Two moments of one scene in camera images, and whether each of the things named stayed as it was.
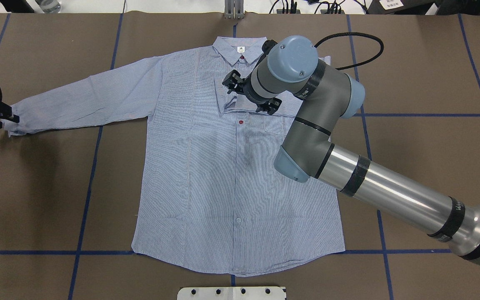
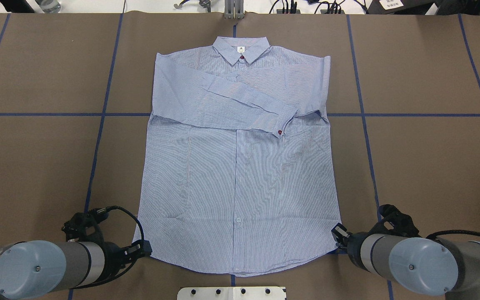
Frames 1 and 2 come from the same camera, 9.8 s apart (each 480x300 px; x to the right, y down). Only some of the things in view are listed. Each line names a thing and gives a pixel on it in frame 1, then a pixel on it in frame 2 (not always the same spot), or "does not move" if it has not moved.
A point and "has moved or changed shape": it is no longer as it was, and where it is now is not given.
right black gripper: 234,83 to 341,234
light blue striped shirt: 209,199 has moved or changed shape
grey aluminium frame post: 234,9 does not move
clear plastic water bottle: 50,6 does not move
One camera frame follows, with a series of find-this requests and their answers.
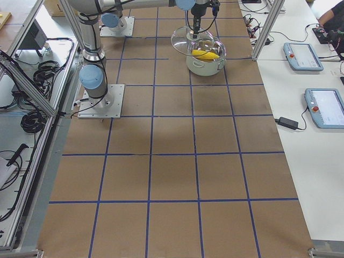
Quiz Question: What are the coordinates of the white steel cooking pot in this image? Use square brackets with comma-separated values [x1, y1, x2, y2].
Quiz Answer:
[186, 38, 226, 76]

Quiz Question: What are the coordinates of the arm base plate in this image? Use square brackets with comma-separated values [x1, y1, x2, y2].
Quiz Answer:
[100, 13, 135, 38]
[77, 84, 125, 119]

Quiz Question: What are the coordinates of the yellow corn cob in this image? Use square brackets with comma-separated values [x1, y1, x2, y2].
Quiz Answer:
[191, 49, 220, 61]

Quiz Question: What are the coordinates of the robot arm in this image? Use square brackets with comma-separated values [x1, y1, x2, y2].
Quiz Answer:
[69, 1, 220, 118]
[101, 13, 127, 33]

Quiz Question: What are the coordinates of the near blue teach pendant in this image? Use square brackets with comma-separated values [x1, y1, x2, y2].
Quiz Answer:
[305, 88, 343, 129]

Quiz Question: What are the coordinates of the black power adapter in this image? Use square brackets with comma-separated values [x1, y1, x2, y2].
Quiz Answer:
[275, 117, 298, 130]

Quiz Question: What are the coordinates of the cardboard box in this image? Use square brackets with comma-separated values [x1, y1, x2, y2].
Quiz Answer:
[44, 0, 65, 17]

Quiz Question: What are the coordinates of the glass pot lid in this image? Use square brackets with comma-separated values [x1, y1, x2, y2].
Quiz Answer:
[170, 26, 215, 56]

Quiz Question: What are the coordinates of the aluminium frame post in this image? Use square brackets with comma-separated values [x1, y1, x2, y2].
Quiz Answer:
[252, 0, 285, 61]

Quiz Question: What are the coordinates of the blue teach pendant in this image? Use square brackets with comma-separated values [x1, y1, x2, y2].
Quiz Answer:
[305, 88, 343, 129]
[283, 42, 324, 71]

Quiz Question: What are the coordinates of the far blue teach pendant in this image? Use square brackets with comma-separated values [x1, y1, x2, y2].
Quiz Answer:
[283, 42, 324, 71]

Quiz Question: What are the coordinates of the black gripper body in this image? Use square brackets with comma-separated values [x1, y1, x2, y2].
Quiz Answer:
[191, 0, 220, 34]

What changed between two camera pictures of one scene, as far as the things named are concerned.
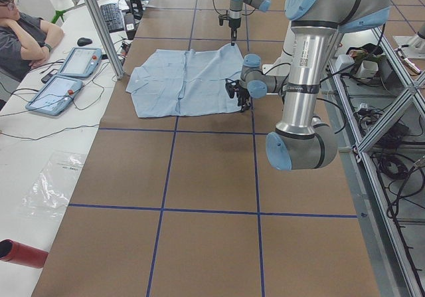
☆ ☆ ☆ ☆ ☆
▶ _Exercise_:
Scan the entries for lines with the word "post". The number of such lines is the whole answer.

▶ _Task output_:
2